Romney’s not going to win California, but as Noonan writes, he can and should use it constantly in his speeches as an example of an increasingly leftwing and sclerotic government in total control of a state and remind voters that when they see the once-Golden State now tarnished and rusted, they’re seeing the endgame of Obama’s vision. (With Detroit representing the endzone, as an earlier video from PJTV starkly illustrated.)
(Originally posted at Ed Driscoll.com.)






CA legislature, dumbest on the planet and the laughingstock of the nation.
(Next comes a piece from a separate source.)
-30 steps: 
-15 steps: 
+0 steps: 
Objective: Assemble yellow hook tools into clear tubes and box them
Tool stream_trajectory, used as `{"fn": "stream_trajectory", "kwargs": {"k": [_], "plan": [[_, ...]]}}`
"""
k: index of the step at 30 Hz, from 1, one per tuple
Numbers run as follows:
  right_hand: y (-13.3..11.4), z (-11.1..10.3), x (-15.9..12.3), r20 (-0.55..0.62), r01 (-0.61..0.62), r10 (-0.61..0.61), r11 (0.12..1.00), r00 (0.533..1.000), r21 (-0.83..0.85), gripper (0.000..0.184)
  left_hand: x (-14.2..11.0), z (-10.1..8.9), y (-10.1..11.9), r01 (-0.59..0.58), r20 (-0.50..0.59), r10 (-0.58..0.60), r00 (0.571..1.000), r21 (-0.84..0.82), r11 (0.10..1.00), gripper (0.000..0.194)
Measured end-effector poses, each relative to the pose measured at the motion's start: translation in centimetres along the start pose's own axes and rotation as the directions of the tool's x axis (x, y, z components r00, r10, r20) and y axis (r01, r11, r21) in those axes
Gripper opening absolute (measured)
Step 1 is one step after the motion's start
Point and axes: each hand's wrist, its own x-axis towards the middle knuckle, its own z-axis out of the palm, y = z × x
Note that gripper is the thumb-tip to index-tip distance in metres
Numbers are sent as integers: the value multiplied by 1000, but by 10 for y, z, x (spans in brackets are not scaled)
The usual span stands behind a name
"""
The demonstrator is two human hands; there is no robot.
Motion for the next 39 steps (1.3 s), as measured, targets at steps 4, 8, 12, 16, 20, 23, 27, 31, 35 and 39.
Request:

Pathetically, they actually see themselves as leaders and trendsetters. Delusional to the point of insanity…
You have just defined all liberals with that comment.
State of Hell, Gavin Newsom recently was quoted in a local newspaper as putting together a committee (gold rush), something like that. It will look into bringing businesses back to California. Not once did he say anything about the taxes and regulations that are killing our state. We need a committee for this? The solution is staring them right in the eyes. Where are the Reagan’s or Wilson’s to lead us out of this huge mess?
The future used to happen in California
It still does. Be scared, be very scared.
How amazing is it that this is happening in the middle of a presidential campaign and our candidates aren’t even talking about it?
De Nile ain’t just a river in Egypt. Anyway, it might upset all those Hollywood luminaries filling up the Democratic war chest in Obambus’ constant travels to Los Angeles, and those VCs ditto in NorCal kissing up because they want more federal Solyndra funds. The VCs may smarten up sooner.
The “train to nowhere”, on top of the last election making EVERY state office democratic, puts Kalifornistan into the modern disaster category, completely lost control. Bad stuff is going to happen here, very bad stuff, before it turns around. And that too may be a harbinger of national events.
People’s Democratic Republic of California…
Please, that’s the “People’s Social Democratic Republic of California”; gotta give the socialists their due, too.
– is spreading to the rest of the United States. Soon you will all be like Vallejo…
13 pct of population
33 pct of welfare recipients in US
Is immigration really good?
I make a point of NOT listening to Peggy Noonan. In 2008, she went over to the Enemy, taking joy in every attack on us by herself or by others among Those Who Are No Longer Our Countrymen. In the last 6 months to a year, she has been trying to get back into the good graces of the Patriot Movement. She should not be listened to, except as a declared supporter of Obama. She should definitely not be trusted to have either our, or the country’s interests at heart.
She may care about California, but I suspect because it is because she wants to be fashionable amongst the beautiful people out there the way she became popular in the Beltway when she changed sides.
I look at California, and agree with Mr. Driscoll:
It is hopeless. It is a lost cause. Its ills are deliberately self-inflicted with the certainty that if there are bad consequences to their decisions [and that is a concept that borders on fiction for them]; somehow we are obligated to fix it for them at no cost.
I no longer “care” about California. If they have their way, they will destroy my country and the Constitution. I have a daughter and son in law there who own a business. Said business is portable, and I hope that they move it soon. I have been urging them to return to America for some time.
I realize that the concept of the San Andreas Fault slipping and dropping California into the sea is at best wishful thinking. But once my family is out …
If they want to be a Third World country, they are welcome to. Already they are on the road there.